#### Task to complete:
Would you transcribe the listing exactly as it stands, minus any images?

*-*-*

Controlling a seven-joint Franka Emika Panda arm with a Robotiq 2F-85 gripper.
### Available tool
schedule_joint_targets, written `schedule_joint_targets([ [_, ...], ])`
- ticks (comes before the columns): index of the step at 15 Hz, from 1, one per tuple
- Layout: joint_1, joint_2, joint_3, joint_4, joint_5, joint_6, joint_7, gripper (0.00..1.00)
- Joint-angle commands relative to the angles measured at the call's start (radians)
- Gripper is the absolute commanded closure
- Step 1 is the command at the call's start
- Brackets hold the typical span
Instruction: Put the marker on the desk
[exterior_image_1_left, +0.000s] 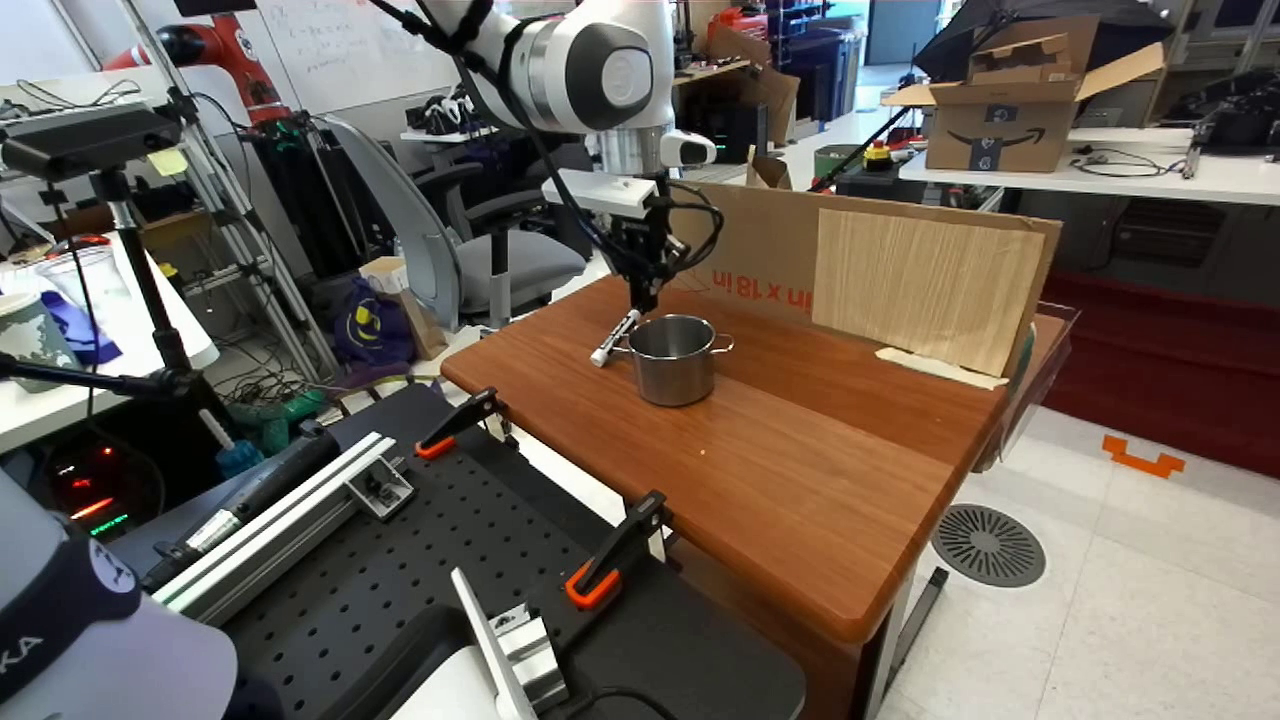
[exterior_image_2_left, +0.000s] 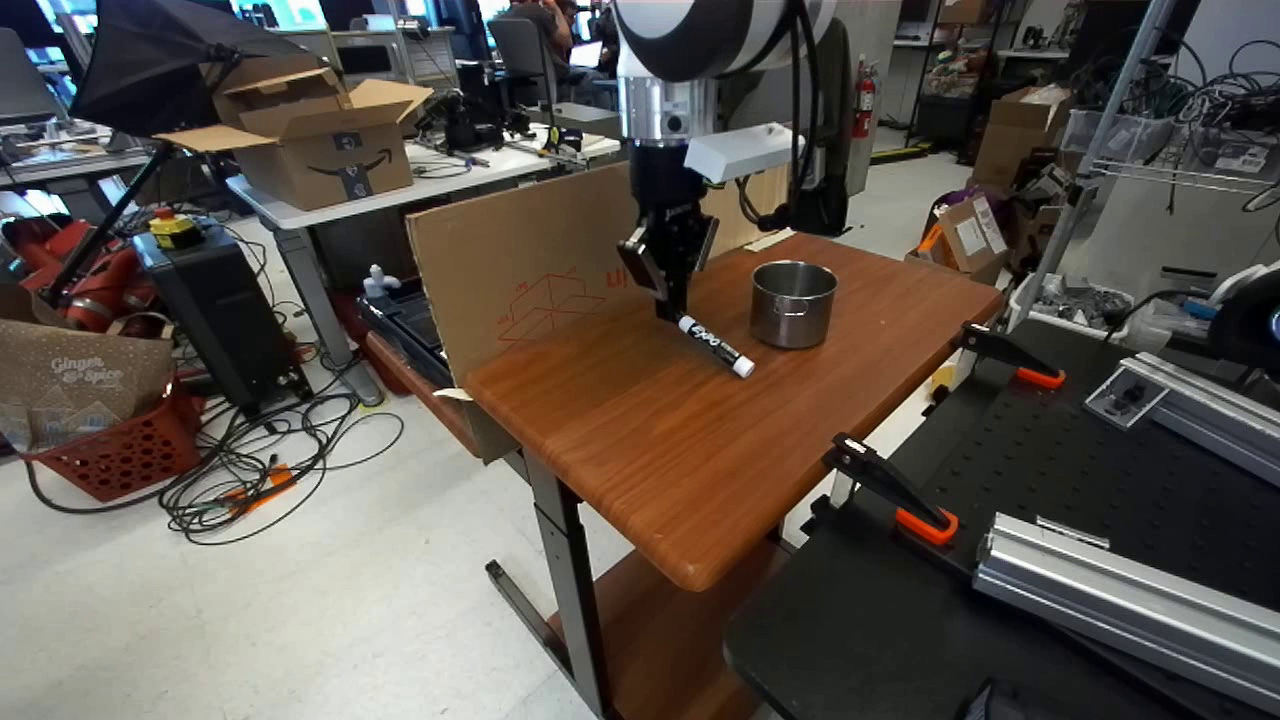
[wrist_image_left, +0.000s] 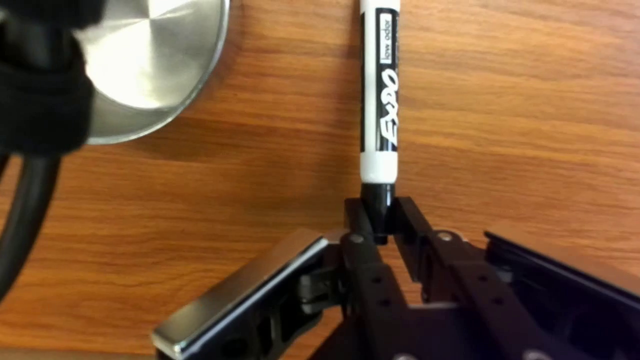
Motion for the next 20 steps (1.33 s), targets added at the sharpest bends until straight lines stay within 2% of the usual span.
schedule_joint_targets([
  [1,0.007,0.067,-0.006,0.064,-0.013,-0.045,0.013,0.95],
  [6,0.013,0.116,-0.01,0.117,-0.016,-0.103,0.021,0.95],
  [7,0.018,0.121,-0.014,0.126,-0.022,-0.123,0.026,0.59],
  [8,0.021,0.122,-0.014,0.13,-0.027,-0.131,0.026,0.54],
  [14,0.022,0.152,-0.01,0.169,-0.028,-0.171,0.023,0.12],
  [16,0.022,0.159,-0.009,0.178,-0.028,-0.182,0.022,0.0],
  [20,0.021,0.171,-0.01,0.194,-0.027,-0.19,0.02,0.0],
])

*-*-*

#### Exercise result:
Controlling a seven-joint Franka Emika Panda arm with a Robotiq 2F-85 gripper.
### Available tool
schedule_joint_targets, written `schedule_joint_targets([ [_, ...], ])`
- ticks (comes before the columns): index of the step at 15 Hz, from 1, one per tuple
- Layout: joint_1, joint_2, joint_3, joint_4, joint_5, joint_6, joint_7, gripper (0.00..1.00)
- Joint-angle commands relative to the angles measured at the call's start (radians)
- Gripper is the absolute commanded closure
- Step 1 is the command at the call's start
- Brackets hold the typical span
Instruction: Put the marker on the desk
[exterior_image_1_left, +0.000s] 
[exterior_image_2_left, +0.000s] 
[wrist_image_left, +0.000s] 
Motion for the next 20 steps (1.33 s), targets added at the sharpest bends until straight lines stay within 2% of the usual span.
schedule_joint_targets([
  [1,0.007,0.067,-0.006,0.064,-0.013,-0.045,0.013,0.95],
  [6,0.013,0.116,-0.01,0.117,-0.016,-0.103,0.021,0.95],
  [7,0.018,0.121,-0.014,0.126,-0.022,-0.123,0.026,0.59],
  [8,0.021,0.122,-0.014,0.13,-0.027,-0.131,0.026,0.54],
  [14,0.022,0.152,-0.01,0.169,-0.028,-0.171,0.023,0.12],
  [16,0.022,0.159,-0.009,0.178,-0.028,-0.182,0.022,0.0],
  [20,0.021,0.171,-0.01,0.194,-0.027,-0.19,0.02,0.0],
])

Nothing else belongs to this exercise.